Information supplied →
*** Begin section ***

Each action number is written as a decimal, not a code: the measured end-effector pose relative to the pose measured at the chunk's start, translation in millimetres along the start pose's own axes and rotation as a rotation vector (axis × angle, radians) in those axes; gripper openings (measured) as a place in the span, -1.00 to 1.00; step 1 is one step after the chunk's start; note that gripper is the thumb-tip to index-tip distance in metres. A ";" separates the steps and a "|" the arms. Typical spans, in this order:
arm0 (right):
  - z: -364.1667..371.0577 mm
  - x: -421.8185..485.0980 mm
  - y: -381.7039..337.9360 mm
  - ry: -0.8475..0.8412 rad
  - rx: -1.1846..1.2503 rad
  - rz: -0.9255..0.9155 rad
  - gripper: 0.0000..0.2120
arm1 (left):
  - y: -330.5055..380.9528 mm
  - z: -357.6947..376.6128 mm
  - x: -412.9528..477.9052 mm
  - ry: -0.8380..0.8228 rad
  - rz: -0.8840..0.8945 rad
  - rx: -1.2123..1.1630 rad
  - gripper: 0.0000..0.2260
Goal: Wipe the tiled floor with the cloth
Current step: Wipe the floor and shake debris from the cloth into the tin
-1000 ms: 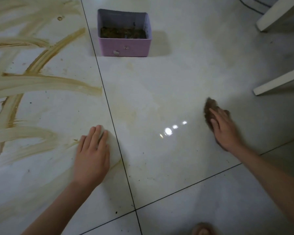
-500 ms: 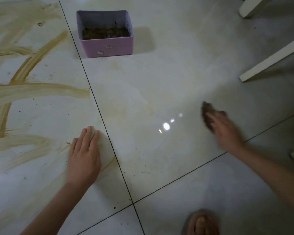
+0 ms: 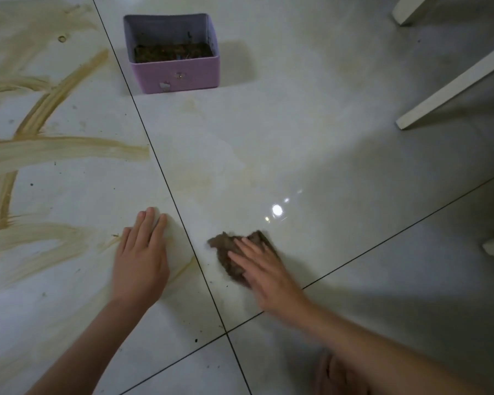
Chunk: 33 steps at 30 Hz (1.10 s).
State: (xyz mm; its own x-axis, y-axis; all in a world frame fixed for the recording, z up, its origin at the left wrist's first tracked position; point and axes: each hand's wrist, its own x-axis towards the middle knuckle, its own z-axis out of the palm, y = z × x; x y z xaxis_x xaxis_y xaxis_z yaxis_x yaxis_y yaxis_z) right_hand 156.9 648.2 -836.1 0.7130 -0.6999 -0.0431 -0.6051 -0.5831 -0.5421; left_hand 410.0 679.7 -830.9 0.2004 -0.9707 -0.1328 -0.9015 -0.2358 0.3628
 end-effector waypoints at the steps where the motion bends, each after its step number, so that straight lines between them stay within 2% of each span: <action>1: -16.8 3.4 20.7 -0.009 -0.017 -0.049 -0.66 | -2.3 0.1 0.0 -0.005 0.010 -0.003 -0.50; 3: -59.2 0.3 74.0 0.035 -0.100 0.054 -0.64 | -6.9 -0.5 -0.6 -0.014 0.037 -0.010 -0.48; 6: -101.9 -32.4 135.7 0.294 -0.139 0.559 -0.50 | -11.3 -2.5 -2.4 -0.028 0.067 -0.048 -0.46; 8: -87.4 -44.2 133.6 0.445 -0.183 0.878 -0.48 | -13.3 -4.4 -4.0 -0.039 0.073 -0.082 -0.46; 9: -69.0 -44.4 116.2 0.474 -0.218 0.925 -0.48 | -14.3 -5.2 -5.3 -0.043 0.075 -0.094 -0.47; 12: 3.6 -26.6 31.3 0.359 -0.372 0.686 -0.50 | -16.5 -7.6 -11.1 -0.014 0.094 -0.085 -0.50; 15: 61.5 7.2 -56.5 0.229 -0.205 0.329 -0.51 | -19.0 -11.1 -22.9 0.021 0.072 -0.051 -0.53; 18: 46.4 54.5 -70.8 0.062 0.044 0.031 -0.56 | -27.5 -15.3 -36.7 0.036 0.039 -0.018 -0.54; 20: 17.1 81.1 -53.4 -0.032 0.270 0.051 -0.56 | -36.4 -17.4 -47.9 0.047 0.008 -0.018 -0.53; 22: -17.4 98.3 -25.5 0.054 0.417 0.197 -0.59 | -44.0 -17.9 -59.9 0.056 -0.021 -0.027 -0.53; 24: -45.3 100.7 5.3 0.181 0.355 0.317 -0.64 | -50.5 -17.5 -73.3 0.050 -0.043 -0.015 -0.53; 27: -42.3 76.6 23.1 0.213 0.108 0.398 -0.66 | -56.8 -16.8 -93.0 0.055 -0.065 0.012 -0.53; 30: 14.2 54.8 -22.9 0.292 -0.121 0.407 -0.55 | -60.9 -17.4 -105.4 0.069 -0.101 0.042 -0.52; 33: 60.8 61.5 -88.1 0.263 -0.083 0.283 -0.47 | -64.1 -18.8 -113.4 0.059 -0.167 0.067 -0.51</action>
State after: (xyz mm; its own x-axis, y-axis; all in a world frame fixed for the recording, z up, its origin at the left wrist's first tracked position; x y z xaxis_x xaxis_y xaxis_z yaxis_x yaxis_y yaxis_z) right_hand 275.6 681.6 -842.1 0.4056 -0.9131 0.0415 -0.7988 -0.3761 -0.4695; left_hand 452.3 804.0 -821.7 0.3694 -0.9200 -0.1311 -0.8771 -0.3917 0.2780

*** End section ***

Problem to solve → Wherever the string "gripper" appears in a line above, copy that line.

Written response →
Each action number is written as a decimal, not a code: the measured end-effector pose relative to the pose measured at the chunk's start, translation in millimetres along the start pose's own axes and rotation as a rotation vector (axis × angle, radians) in those axes; gripper openings (measured) as a place in the span, -1.00 to 1.00; step 1 is one step after the chunk's start; note that gripper is the thumb-tip to index-tip distance in metres. A ";" separates the steps and a "|" the arms. Typical spans, in this order:
  - gripper: 0.0000..0.2120
  - gripper: 0.0000..0.2260

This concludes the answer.